▸ **Directions**
Where in the entries below does "moved" appear? Copy every line that has it.

[Data supplied Boundary: Start]

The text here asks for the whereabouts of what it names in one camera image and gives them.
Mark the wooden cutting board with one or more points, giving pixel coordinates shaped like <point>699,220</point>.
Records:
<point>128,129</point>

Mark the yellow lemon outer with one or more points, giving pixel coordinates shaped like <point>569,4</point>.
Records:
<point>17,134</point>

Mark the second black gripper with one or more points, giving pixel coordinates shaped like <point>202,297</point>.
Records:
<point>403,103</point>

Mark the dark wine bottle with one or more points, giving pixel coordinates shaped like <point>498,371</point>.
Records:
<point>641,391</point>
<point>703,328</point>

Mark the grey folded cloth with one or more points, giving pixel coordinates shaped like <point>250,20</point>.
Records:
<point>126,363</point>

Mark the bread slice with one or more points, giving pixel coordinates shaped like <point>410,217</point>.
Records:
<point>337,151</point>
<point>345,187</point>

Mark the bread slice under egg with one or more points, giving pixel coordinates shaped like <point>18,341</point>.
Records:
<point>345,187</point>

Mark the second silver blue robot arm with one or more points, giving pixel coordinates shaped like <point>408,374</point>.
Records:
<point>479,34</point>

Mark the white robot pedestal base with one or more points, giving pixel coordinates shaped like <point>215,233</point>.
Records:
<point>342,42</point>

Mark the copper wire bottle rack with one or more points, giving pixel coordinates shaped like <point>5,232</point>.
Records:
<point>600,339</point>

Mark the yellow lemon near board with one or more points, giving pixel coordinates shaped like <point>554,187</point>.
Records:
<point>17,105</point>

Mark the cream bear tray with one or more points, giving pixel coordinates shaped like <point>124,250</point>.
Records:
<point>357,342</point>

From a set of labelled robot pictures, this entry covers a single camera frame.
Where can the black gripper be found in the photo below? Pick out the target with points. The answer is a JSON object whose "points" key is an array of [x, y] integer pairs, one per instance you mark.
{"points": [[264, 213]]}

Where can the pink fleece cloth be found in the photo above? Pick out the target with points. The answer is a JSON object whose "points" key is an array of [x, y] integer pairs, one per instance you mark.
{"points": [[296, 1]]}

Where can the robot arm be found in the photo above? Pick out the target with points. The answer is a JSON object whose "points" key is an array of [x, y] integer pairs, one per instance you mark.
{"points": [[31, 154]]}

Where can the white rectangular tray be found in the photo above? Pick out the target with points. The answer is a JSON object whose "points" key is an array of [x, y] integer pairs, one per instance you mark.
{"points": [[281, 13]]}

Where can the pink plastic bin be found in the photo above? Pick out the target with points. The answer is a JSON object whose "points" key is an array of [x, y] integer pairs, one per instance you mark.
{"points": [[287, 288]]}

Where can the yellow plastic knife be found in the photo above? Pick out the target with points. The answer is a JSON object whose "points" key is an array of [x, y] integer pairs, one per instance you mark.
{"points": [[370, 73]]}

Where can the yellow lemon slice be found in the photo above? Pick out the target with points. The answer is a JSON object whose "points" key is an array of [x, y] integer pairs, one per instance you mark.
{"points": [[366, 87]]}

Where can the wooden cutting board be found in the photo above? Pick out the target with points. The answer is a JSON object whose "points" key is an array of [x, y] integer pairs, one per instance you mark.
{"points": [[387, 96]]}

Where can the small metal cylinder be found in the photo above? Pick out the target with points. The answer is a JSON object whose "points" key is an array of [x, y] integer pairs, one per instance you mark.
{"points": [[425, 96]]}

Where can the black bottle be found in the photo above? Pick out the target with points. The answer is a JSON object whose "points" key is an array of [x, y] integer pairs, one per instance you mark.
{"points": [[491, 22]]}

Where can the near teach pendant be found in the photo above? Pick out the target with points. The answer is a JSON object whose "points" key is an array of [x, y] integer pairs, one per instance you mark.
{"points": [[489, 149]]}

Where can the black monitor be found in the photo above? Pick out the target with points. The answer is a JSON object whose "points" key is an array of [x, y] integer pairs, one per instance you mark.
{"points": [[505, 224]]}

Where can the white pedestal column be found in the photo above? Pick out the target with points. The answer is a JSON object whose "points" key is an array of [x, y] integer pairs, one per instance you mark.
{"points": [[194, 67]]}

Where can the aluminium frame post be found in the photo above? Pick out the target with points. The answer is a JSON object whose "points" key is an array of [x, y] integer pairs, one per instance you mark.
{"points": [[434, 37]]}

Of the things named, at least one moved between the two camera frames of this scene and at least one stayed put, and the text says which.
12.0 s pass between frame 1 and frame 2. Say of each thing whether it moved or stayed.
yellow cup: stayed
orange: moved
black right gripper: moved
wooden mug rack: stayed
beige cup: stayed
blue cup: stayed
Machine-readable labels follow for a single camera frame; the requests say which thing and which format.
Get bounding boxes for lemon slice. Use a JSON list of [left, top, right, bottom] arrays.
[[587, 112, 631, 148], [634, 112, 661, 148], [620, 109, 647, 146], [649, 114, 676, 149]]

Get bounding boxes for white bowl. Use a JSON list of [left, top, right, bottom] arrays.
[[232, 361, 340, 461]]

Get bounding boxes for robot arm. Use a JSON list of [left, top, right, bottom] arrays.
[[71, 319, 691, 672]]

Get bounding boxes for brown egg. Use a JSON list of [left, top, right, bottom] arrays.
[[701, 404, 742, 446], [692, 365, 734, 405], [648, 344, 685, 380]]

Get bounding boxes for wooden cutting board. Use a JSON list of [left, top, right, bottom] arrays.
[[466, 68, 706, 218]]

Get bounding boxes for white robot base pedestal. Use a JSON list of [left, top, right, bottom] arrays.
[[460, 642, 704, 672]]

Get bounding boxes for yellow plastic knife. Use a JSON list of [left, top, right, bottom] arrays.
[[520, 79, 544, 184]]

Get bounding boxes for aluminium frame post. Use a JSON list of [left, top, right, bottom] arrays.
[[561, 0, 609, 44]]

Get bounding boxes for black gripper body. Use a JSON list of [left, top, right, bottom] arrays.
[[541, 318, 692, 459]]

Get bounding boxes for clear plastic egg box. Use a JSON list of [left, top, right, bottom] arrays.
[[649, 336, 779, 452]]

[Data supplied Boundary: End]

▸ **Your solution**
Of the things named, at least one moved between the two camera frames of this scene and at least one stayed put, and the text says which.
12.0 s pass between frame 1 and frame 2. Say of each thing whether it moved or stayed.
orange: moved
black right gripper: moved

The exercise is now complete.